彻底被“玩坏”的是“奥巴马”。它是国家公园石缝里毛茸茸的蜘蛛,是北美河流和溪水中小巧敏捷的鲈鱼,就连6500万年前已经灭绝、只留化石在人间的蜥蜴都来凑热闹,因为它和美国总统奥巴马拥有相似的门牙。近期,它还成了加州小岛上褐黄色的地衣。
“这是为了对总统支持科学与教育事业表示感谢!”美国加州大学地衣馆馆长表示。这种对领导人的敬意显得如此洒脱不羁。灭绝的食草动物地懒被冠上了美国第三任总统杰弗逊的名字,“布什”和“切尼”都是甲虫,看“布什”要到南俄亥俄州,找“切尼”要去南墨西哥。
每年,科学家都会发现约1。5万种新物种,而每一种生物都需要一个名字。有时,这种命名来自新物种和名人之间的相似性,比如电影《星球大战》中的达斯·维德,有着宽宽的额头,他的名字就成了一种头部宽大的甲虫之名。而一生未婚的女影星葛丽泰·嘉宝则被为一种独居的、同样带着神秘气质的黄蜂命名。
有时,科学家们则一本正经。20世纪90年代,为了向警察乐队致力于热带雨林保护的主唱斯汀致意,科学家把在哥伦比亚雨林新发现的一种树蛙称为“斯汀”。2005年,科学家又以约翰·克莱斯为一种新发现的毛狐猴命名,以赞扬这位英国喜剧大师在狐猴保护方面做出的贡献。
有人实至名归,有人机缘巧合,但名利场上,还真有人对这件事特别上心。美国主持人斯蒂芬·科尔伯特就最喜欢请求科学界用他的名字给事物命名。这个愿望在他45岁生日那天得以实现,他用自己的名字给一种新发现的委内瑞拉潜水甲虫命了名。
2012年,一种蕨类植物的新属被发现,它包含19个物种,杜克大学植物学家将其属名直接定为“Gaga”,包括“LadyGaga”“Gaga的粉丝”“Gaga的家人”……
粉丝疯狂不可怕,就怕粉丝有文化!大学的说法是“为了纪念LadyGaga不遗余力地捍卫平等和个人表达自由”,但科学家们透露,这其实是无奈之下的炒作,是为了引起人们对濒危植物的关注。
这参照的是前人成功的经验。
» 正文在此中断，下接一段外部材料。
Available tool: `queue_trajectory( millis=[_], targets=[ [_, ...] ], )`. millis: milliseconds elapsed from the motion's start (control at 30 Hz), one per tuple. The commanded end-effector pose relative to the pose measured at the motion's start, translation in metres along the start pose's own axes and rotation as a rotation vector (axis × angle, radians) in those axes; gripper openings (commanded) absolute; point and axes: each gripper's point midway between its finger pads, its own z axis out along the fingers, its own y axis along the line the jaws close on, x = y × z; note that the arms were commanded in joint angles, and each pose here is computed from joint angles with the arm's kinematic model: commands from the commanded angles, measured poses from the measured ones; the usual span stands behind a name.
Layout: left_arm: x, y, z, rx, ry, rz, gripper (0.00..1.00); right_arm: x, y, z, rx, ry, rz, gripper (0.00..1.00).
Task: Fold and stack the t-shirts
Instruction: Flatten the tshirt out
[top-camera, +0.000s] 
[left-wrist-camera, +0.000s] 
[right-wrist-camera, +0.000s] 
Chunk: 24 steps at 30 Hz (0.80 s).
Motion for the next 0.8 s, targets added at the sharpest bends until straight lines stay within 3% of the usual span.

花花公子帝国掌门人海夫纳自从把自己的名字借给一种濒临灭绝的沼泽兔子后,他便好人做到底——成立慈善组织,资助研究人员,以确保这些兔子能够延续种群。
“这只是对歌手的一份小小的敬意!”洛佩兹小姐的资深粉丝佩西奇教授说。他激动地一口气报出了一长串歌名,似乎从未想过,体态臃肿、长相猥琐的水螨会不会让他的“女神”观后不适。
在名人与新物种轻松愉快的“绯闻”背后,是一份极为艰苦的工作。发现“洛佩兹”的水域深达70米,珊瑚礁纵横其间,非常危险。
“我们来自不同的国家,支持不同的球队,但有一个共同的爱好,那就是喜欢听詹妮弗·洛佩兹的歌。”佩西奇在回忆研究团队观看世界杯盛况时说道。
不仅文人相轻,理科男也爱彼此“拉仇恨”。生物学老祖宗林奈曾用“命名权”公报私仇,用一个总是吐槽他的植物学家的名字来给一种黏糊糊、有异味、容易粘在人身上的菊科植物类群命名。
“女神”晚生了几百年。如果老林和他的“宿敌”一起听过洛佩兹小姐的歌,没准儿他们就和解了。